A ocupação territorial no semiárido brasileiro por empreendimentos de geração de energia
elétrica por fonte eólica esteve em expansão na última década e, diante das transformações
que essa atividade produtiva traz para populações rurais em áreas de agricultura familiar, tem-
se uma dinâmica relevante para o desenvolvimento territorial. Esta pesquisa partiu do
questionamento se a relação estabelecida entre os agricultores familiares e a indústria eólica
acerca da implantação dos empreendimentos eólicos tem potencial para ocorrer de forma a
gerar consensos sobre os rumos do desenvolvimento do território. Parte-se do pressuposto de
que esses sistemas produtivos possuem diferentes lógicas de gestão a depender de suas
intenções para a sociedade, o que torna as decisões sobre o território uma arena de contatos
entre enclaves sociais baseados em princípios distintos, potencializando contradições,
conflitos e hegemonias. A concertação social, nesse contexto com vistas a atingir objetivos
para o bem comum numa perspectiva de coprodução do território, é viabilizada através da
Governança Territorial, idealmente baseada na Gestão Social a partir da participação de
organizações, instituições e agentes da sociedade, da iniciativa privada e do Estado. A
pesquisa teve como objetivo compreender a forma de Governança Territorial derivada do
diálogo entre a gestão estratégica das eólicas e a gestão social dos agricultores familiares. Este
trabalho parte de pesquisa bibliográfica e de campo na Vila Amazonas, em Serra do Mel/RN,
com realização de entrevistas com seis agricultores familiares proprietários de terras e com
contratos de arrendamento firmados com a empresa Voltália. No que se refere à interação
desses diferentes sistemas produtivos e suas lógicas de gestão destaca-se que a atuação dos
agricultores familiares a partir da lógica social foi determinante para o direcionamento de
ganhos para o bem comum.

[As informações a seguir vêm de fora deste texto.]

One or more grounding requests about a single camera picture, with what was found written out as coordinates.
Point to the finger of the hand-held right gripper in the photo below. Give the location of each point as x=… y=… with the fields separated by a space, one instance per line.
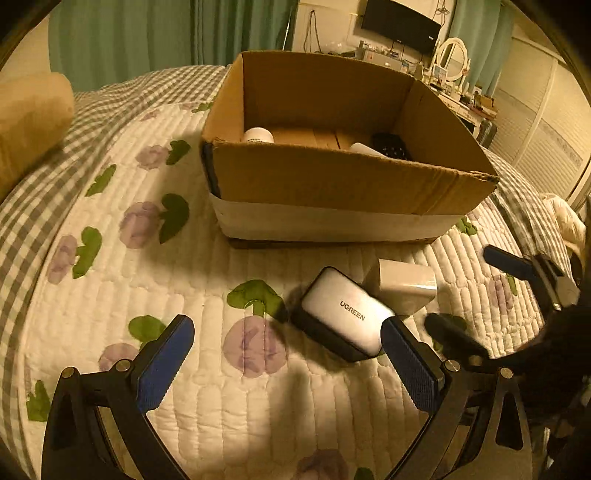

Ou seja, a orientação pelos princípios da Gestão Social nesse
contexto serviu de meio para maior proteção da sociedade à hegemonia do mercadocentrismo
que rege as empresas produtoras de energia, direcionando alocação de mais resultados para o
bem comum. A estrutura de governança que se formou foi restrita à auto-organização
mediante negociação entre empresa-comunidade e se constituiu durante o processo decisório
sobre a ocupação territorial. Isso se deu mediante ausência do Estado, o qual teria a
incumbência de conduzir e induzir processos de Governança Territorial. Entende-se que,
mantidas a forma predominante de negociação a partir da qual ocorreu o processo de
ocupação do território de agricultura familiar pelo sistema de produção de energia eólica na
Vila Amazonas, limita-se possibilidades de geração de consensos acerca do desenvolvimento
do território. Essa situação é reforçada pela ausência do Estado em mediar processo de
governança que abrangem esse tipo de contexto, em integrar efetivamente a política de
transição energética com a política de desenvolvimento territorial ao passo que se limitou a
facilitar a ampliação da cadeia produtiva energética pela oferta dos territórios com potencial
eólico para investidores. Apesar da indústria de produção de energias renováveis, como no
caso da eólica, se alinhar ao mercado internacional e atender a uma demanda material
capitalista, a experiência observada mostra que a comunidade organizada obteve maiores
ganhos, destacando-se a obtenção de maior percentual pago pelo arrendamento de terras em
comparação com outros contratos da região, o que repercute em mais renda para a população
local; e a negociação coletiva dos contratos, promovendo o pagamento de valores pela
produção eólica mesmo referente a lotes sem aerogeradores instalados e, inclusive,
diretamente à associação comunitária local. Isso não contraria a ideia de que a indústria eólica
concretiza a expansão capitalista no campo por meio da apropriação territorial. Mas, indica
que a organização da sociedade impactada pode ser a chave para superar os principais
problemas decorrentes da ocupação territorial pelas eólicas.